Mon Aug 26 14:45:00 CDT 2013

On Aug 26, 2013, at 2:25 PM, "Underwood, Keith D" <keith.d.underwood at intel.com> wrote:

>> As per the use case, at least ADLB and Charm++ will benefit from this.
>> They don't know what message size will come in.  But I'm sure there are
>> more.
> 
> But, do they know *approximately* the size of the message that is expected?  Because, if they do, then most of the advantage isn't there.  I struggle a little bit with the idea of well coded apps that have little enough idea about the size of the message that they need this. 

Remember that the proposed Arecv interface solves a few problems:

1) There is currently no good way to receive totally unknown-size messages and known-size (or at least reasonably bounded-size) messages and still drive your messaging from a single MPI_Wait*/MPI_Test* call.  The Arecv model fits nicely with these existing completion routines.

2) Unexpected messages tend to introduced an extra copy of some or all of the data, depending on the message size.  This can be eliminated with a pre-posted Arecv.

3) For unexpected-size larger messages we go all the way back up the stack to wait for the user to give us a buffer, then go back down to send a CTS back (possibly with buffer/key/etc. info) to the sender.  The Arecv eliminates the need to rendezvous all the way up to the application.

The primary motivation for this proposal was some code I was writing that had client-server semantics where the requests from the client could not be neatly bounded.  Furthermore, I wanted to drive the application from an MPI_Waitsome loop instead of an {MPI_Testsome;MPI_Improbe} loop (i.e., problem #1).  The fact that #2 & #3 happen to be solved by this solution are pure gravy from my point of view.

>> My concern is not whether someone can use it, but rather with respect to
>> how much the MPI implementation can do without the sender knowing if
>> the receiver is going to receive the message using RECV or ARECV.  But
>> maybe with Iarecv, it'll not be a problem.
> 
> I'm more concerned about calling malloc() in the library.  At the end of the day, even with the measly int-limited max message size, you will *have* to malloc in that path.
> 
> I am also wondering if there is a better way to do this by exposing the traditional rendezvous?  Sure, if you are under the rendezvous threshold, toss the eager receive buffer up.  If you are above the threshold, toss it up to the library and provide a way to do a "pull" of the rest of the data.  You could even go crazy and push an opaque handle out at the receiver to use in the pull.  Given the implementation implications of this concept, my bias would be to not hide reality from the user.  We should really only abstract the things for which the MPI library can do optimizations on the user's behalf.  If we exposed and efficient way for the user to do rendezvous themselves, that may be better.

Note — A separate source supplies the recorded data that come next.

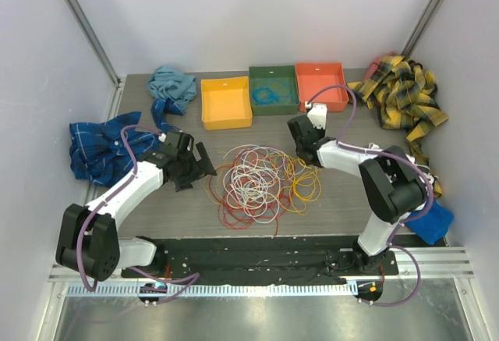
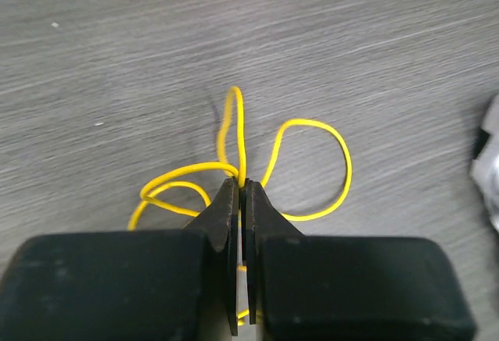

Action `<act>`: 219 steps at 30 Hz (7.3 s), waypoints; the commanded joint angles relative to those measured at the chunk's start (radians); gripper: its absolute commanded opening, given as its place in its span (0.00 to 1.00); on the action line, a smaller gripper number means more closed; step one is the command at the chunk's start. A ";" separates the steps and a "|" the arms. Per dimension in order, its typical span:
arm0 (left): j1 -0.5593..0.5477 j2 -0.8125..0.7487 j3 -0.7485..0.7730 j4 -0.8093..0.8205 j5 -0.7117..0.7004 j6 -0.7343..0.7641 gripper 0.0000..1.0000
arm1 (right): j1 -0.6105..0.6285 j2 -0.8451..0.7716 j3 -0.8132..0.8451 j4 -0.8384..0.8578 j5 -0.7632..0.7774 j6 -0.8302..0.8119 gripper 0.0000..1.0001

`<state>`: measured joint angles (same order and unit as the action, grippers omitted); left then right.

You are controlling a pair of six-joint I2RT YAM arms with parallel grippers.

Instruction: Untangle the cables

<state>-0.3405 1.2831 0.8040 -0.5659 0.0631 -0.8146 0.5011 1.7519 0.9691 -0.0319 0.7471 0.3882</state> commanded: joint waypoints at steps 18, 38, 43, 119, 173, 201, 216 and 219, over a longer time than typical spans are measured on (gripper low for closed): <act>-0.052 -0.201 -0.004 0.413 0.144 -0.135 1.00 | 0.255 -0.544 0.439 -0.358 -0.178 0.018 0.01; -0.523 -0.080 -0.118 1.236 -0.127 0.000 0.98 | 0.257 -0.643 0.289 -0.298 -0.391 0.206 0.01; -0.525 -0.061 -0.103 1.233 -0.161 0.031 0.94 | 0.258 -0.646 0.283 -0.299 -0.400 0.204 0.01; -0.526 -0.177 0.409 0.584 -0.121 0.204 0.00 | 0.260 -0.939 -0.286 0.081 -0.643 0.153 0.63; -0.008 0.598 0.996 0.540 -0.273 0.336 0.00 | 0.257 -1.105 -0.267 -0.132 -0.391 0.054 0.62; -0.325 0.158 0.425 0.313 -0.446 0.127 1.00 | 0.255 -0.973 -0.299 -0.236 -0.092 0.162 0.65; -0.448 -0.340 -0.035 0.192 -0.476 -0.044 1.00 | 0.249 -0.631 -0.339 -0.129 -0.313 0.465 0.65; -0.448 -0.350 -0.048 0.181 -0.460 -0.041 1.00 | 0.249 -0.638 -0.336 -0.151 -0.299 0.506 0.65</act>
<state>-0.7891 0.9432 0.7712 -0.3885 -0.3859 -0.8360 0.7509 1.1282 0.6094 -0.2203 0.4377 0.7975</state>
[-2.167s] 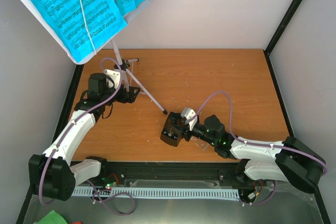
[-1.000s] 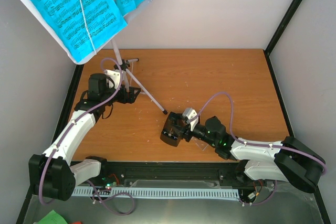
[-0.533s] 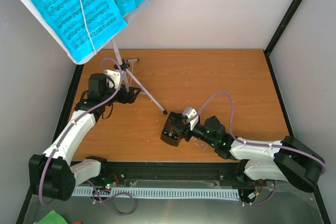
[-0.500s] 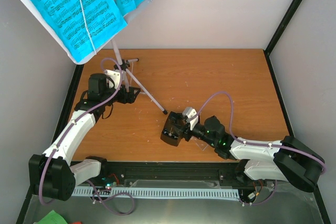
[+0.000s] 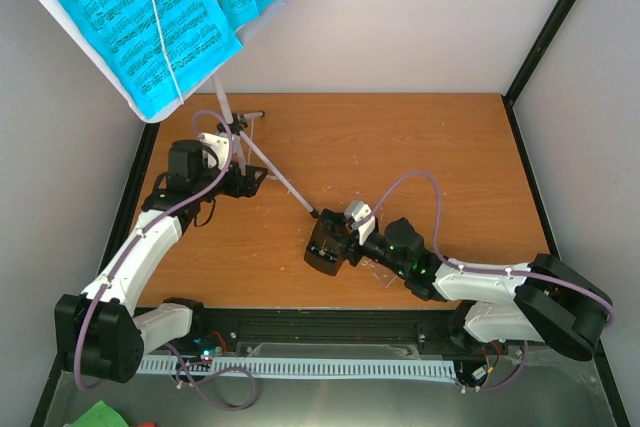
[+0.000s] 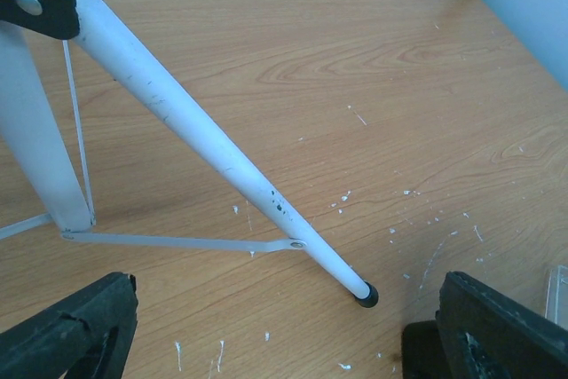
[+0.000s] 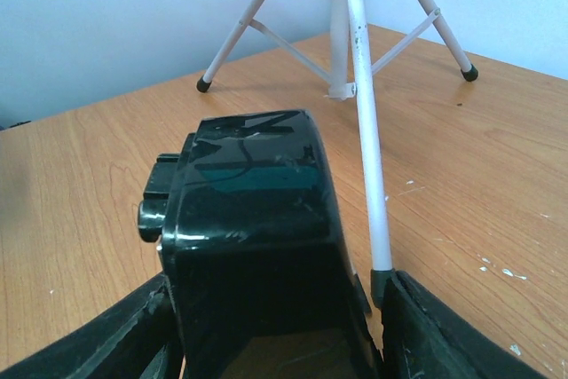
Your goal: Pack up the instrument practice props
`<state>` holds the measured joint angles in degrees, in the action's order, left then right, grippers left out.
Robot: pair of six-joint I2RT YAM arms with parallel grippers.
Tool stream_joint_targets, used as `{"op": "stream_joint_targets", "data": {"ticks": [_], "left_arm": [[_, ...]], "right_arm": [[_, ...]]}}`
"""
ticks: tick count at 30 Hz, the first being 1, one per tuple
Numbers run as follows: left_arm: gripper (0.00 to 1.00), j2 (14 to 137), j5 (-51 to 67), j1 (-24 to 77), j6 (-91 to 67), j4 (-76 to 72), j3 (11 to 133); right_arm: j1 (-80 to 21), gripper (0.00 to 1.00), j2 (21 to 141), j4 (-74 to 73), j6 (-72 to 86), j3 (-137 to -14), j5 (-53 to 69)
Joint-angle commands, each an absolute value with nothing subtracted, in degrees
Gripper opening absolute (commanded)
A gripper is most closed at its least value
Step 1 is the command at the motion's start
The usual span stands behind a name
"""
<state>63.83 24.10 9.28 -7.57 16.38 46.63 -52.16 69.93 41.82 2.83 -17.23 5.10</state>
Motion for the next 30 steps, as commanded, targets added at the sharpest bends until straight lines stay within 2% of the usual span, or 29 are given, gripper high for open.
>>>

I welcome your specific proposal :)

Some sort of Mprobe/Improbe which can go into an existing MPI completion routine would be fine, but I couldn't come up with semantics that I liked for that.  There are also all sorts of active-message-like solutions that you could come up with, but I don't personally want to fight to standardize what you can or cannot do in such a callback just so that I can get the more modest functionality that I actually desire.

-Dave